#### [Exercise description]
From the line containing "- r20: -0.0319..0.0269" down to the line containing "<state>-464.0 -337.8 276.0", copy out the entries below exactly, both lines included, and nothing else; pictures do not belong in the copy.

#### [Task input]
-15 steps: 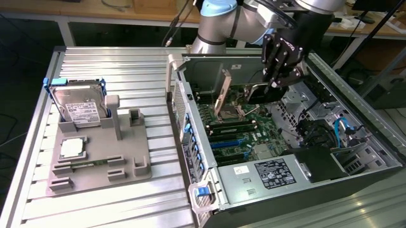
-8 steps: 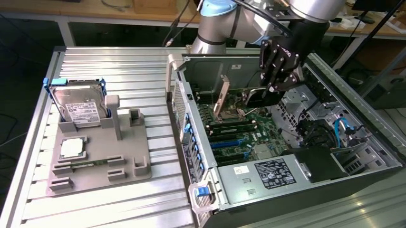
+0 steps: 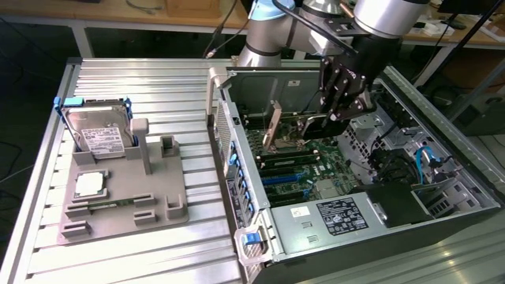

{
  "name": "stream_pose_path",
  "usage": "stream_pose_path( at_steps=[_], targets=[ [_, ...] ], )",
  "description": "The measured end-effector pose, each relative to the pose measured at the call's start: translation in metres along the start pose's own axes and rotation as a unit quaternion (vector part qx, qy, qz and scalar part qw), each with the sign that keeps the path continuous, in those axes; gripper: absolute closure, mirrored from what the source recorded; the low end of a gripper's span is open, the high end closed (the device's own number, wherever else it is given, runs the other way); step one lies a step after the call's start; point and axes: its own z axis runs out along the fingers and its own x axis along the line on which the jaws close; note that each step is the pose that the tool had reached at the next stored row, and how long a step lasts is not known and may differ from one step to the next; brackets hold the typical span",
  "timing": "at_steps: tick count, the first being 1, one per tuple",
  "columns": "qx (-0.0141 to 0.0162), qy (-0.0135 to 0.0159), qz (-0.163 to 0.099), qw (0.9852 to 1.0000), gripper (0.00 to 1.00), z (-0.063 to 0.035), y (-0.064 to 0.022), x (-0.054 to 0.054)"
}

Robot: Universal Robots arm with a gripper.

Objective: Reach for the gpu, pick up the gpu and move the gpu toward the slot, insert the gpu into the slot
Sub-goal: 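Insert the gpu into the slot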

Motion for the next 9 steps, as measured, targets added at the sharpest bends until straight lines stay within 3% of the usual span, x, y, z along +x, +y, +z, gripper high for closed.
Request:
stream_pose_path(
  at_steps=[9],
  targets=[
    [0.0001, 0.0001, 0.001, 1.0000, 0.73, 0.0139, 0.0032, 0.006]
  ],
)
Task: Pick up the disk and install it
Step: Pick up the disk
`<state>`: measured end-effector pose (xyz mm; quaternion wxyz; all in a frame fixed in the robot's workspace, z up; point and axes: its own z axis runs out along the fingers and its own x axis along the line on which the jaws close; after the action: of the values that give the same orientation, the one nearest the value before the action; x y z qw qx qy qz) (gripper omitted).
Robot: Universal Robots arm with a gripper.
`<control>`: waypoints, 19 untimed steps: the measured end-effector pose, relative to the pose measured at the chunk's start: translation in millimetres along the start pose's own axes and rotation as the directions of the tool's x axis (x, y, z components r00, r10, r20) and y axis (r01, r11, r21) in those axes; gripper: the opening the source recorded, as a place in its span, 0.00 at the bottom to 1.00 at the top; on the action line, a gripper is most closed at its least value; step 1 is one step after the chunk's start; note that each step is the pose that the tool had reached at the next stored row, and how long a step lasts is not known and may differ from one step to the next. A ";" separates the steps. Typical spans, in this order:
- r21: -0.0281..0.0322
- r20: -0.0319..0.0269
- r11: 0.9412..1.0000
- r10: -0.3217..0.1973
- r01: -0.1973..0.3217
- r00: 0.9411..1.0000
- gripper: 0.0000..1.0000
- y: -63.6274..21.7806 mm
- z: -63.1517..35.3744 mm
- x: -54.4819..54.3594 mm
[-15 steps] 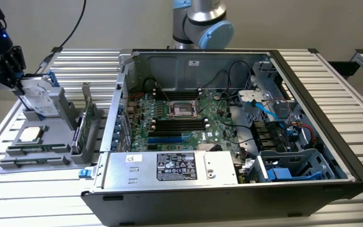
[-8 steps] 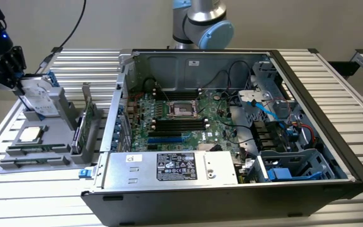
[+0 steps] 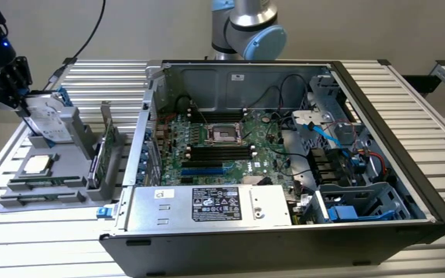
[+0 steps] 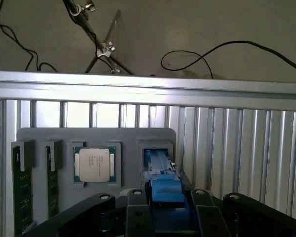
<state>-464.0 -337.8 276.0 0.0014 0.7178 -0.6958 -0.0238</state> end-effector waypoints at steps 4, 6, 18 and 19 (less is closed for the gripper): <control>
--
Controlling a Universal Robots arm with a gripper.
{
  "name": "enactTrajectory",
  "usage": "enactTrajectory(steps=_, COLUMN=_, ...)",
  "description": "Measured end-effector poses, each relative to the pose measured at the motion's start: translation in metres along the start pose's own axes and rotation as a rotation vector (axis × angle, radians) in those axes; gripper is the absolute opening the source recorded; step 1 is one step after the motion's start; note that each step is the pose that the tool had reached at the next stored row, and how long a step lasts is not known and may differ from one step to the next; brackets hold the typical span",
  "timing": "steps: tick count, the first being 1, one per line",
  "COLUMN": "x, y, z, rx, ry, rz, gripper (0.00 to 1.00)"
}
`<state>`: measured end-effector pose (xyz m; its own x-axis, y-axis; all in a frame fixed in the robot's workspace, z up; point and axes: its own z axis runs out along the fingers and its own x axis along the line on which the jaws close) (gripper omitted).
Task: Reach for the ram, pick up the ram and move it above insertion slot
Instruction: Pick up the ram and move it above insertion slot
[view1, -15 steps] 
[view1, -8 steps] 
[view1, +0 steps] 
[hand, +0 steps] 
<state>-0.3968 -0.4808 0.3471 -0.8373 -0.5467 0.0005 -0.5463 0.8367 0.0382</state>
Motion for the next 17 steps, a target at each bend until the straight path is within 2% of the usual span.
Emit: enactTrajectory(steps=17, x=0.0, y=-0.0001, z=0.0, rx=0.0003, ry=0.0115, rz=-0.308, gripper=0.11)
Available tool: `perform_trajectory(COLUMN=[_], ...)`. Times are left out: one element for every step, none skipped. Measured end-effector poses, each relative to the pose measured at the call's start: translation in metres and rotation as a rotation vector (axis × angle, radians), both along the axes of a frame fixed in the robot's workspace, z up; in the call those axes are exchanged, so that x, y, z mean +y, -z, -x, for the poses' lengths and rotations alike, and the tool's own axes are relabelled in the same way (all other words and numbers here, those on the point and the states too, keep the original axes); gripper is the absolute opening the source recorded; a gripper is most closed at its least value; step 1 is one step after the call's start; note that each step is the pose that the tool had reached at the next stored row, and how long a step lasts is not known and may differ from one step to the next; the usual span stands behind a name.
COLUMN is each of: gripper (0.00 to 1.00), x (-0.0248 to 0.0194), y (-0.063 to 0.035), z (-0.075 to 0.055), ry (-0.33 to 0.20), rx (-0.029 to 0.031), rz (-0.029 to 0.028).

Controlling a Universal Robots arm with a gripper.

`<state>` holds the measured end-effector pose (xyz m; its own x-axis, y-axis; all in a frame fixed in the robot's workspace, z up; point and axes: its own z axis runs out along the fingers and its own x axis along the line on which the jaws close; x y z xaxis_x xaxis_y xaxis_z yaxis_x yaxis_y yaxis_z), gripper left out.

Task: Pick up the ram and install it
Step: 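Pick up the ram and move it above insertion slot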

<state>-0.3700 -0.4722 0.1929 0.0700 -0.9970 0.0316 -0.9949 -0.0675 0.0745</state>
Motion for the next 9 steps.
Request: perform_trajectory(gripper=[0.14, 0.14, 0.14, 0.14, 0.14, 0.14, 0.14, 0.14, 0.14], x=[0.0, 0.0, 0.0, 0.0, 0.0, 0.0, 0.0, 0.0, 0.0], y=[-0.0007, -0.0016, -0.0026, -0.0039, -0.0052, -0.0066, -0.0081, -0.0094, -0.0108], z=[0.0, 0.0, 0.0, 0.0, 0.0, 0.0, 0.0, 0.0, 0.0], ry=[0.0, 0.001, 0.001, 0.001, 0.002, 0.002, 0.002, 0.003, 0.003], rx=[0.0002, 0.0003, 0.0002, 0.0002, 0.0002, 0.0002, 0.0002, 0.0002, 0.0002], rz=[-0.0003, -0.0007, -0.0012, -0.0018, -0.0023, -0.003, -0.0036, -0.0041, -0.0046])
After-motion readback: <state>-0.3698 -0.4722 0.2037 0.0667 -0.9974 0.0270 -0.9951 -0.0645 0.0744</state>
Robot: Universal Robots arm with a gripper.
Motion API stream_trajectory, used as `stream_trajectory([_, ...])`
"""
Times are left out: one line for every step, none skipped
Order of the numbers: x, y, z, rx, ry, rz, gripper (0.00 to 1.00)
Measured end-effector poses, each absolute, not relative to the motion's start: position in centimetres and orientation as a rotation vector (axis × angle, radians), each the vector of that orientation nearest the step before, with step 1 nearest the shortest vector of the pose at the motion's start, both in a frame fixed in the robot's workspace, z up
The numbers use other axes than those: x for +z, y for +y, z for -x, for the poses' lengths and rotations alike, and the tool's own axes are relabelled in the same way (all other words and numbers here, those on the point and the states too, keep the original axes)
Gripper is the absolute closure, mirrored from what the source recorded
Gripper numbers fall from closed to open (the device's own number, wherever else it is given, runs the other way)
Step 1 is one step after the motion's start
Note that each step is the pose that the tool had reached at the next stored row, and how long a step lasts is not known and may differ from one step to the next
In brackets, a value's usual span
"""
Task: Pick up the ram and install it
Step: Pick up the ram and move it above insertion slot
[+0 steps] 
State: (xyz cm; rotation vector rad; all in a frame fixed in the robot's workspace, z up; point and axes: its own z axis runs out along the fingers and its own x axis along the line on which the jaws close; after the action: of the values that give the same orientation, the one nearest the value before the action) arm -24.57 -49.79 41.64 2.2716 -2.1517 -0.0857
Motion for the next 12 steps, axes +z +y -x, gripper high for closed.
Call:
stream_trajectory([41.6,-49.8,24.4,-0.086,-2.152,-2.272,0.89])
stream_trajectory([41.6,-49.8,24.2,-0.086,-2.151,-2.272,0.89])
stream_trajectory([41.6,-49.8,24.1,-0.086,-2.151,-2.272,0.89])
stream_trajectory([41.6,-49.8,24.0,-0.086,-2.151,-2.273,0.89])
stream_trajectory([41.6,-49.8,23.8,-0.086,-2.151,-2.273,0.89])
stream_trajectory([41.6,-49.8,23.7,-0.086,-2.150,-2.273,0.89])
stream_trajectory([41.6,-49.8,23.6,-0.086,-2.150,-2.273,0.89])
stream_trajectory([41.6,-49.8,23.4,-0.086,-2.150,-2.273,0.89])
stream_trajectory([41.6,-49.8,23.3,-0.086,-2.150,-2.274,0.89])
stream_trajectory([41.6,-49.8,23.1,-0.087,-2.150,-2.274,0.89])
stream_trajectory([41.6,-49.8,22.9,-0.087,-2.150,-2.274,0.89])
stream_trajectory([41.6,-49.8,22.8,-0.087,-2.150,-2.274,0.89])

#### [Finished exercise]
- r20: -0.0319..0.0269
- r11: 0.9412..1.0000
- r10: -0.3217..0.1973
- r01: -0.1973..0.3217
- r00: 0.9411..1.0000
- gripper: 0.0000..1.0000
- y: -63.6274..21.7806 mm
- z: -63.1517..35.3744 mm
- x: -54.4819..54.3594 mm
[-15 steps] 
[-8 steps] 
[+0 steps] 
[+0 steps] 
<state>-464.0 -337.8 276.0 0.0014 0.7178 -0.6958 -0.0238</state> end-effector waypoints at steps 4, 6, 18 and 19 (less is closed for the gripper): <control>

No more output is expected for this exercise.